##### MATERIAL SUPPLIED

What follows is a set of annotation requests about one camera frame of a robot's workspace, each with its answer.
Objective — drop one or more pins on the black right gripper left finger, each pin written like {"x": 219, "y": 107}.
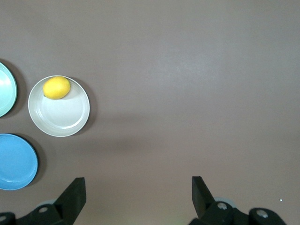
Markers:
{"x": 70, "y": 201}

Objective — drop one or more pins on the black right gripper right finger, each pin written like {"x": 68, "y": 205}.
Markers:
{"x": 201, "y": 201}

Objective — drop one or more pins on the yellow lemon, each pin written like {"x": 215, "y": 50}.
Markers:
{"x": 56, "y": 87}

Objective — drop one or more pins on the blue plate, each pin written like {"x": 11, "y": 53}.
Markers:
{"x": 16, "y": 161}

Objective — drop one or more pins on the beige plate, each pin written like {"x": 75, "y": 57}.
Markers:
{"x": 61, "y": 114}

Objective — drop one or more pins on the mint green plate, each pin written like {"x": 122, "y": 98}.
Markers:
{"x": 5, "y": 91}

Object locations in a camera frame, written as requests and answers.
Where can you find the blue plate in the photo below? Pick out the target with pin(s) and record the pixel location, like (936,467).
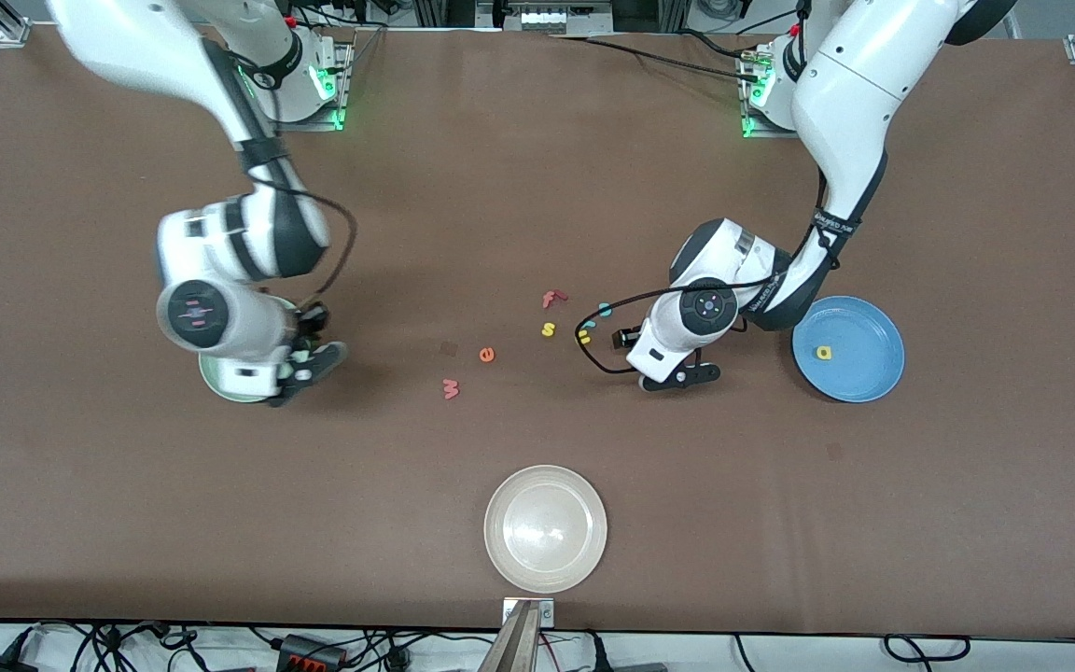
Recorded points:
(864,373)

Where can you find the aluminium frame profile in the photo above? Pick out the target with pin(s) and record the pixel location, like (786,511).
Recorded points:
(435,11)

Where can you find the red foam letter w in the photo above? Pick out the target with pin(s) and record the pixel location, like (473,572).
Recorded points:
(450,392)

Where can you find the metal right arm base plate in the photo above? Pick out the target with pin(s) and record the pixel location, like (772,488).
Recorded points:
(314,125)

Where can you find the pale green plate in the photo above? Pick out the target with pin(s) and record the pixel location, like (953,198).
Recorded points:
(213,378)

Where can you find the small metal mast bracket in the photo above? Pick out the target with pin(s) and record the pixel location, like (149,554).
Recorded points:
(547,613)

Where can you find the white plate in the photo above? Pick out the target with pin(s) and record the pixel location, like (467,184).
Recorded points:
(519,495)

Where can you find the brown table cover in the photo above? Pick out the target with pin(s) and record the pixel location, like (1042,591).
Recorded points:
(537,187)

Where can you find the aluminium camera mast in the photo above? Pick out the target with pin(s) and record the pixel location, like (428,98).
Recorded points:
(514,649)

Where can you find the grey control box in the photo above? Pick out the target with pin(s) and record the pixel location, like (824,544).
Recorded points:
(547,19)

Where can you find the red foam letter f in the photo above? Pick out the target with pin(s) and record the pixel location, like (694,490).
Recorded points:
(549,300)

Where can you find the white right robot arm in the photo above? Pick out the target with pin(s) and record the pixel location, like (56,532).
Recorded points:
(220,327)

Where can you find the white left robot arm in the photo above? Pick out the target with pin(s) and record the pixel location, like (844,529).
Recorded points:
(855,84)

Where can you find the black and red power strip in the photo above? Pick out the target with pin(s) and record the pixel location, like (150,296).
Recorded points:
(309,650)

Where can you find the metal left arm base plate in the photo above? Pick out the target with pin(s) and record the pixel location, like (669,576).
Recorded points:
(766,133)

##########

Set down nothing but the lines from the one containing "Where can you find the aluminium camera" through the final line above, exactly as written.

Where can you find the aluminium camera mast in the photo above? Pick out the target with pin(s) and record the pixel location, like (428,98).
Recorded points:
(514,649)

Where can you find the grey control box in the photo above? Pick out the target with pin(s) and record the pixel location, like (824,544).
Recorded points:
(547,19)

Where can you find the red foam letter f in the photo above? Pick out the target with pin(s) and record the pixel location, like (694,490).
Recorded points:
(549,300)

Where can you find the white right robot arm in the photo above? Pick out the target with pin(s) and record the pixel location, like (56,532).
Recorded points:
(220,327)

Where can you find the white left robot arm in the photo above? Pick out the target with pin(s) and record the pixel location, like (844,529).
Recorded points:
(855,84)

Where can you find the black and red power strip in the photo above? Pick out the target with pin(s) and record the pixel location, like (150,296).
Recorded points:
(309,650)

Where can you find the metal left arm base plate in the photo above? Pick out the target with pin(s) and record the pixel location, like (669,576).
Recorded points:
(766,133)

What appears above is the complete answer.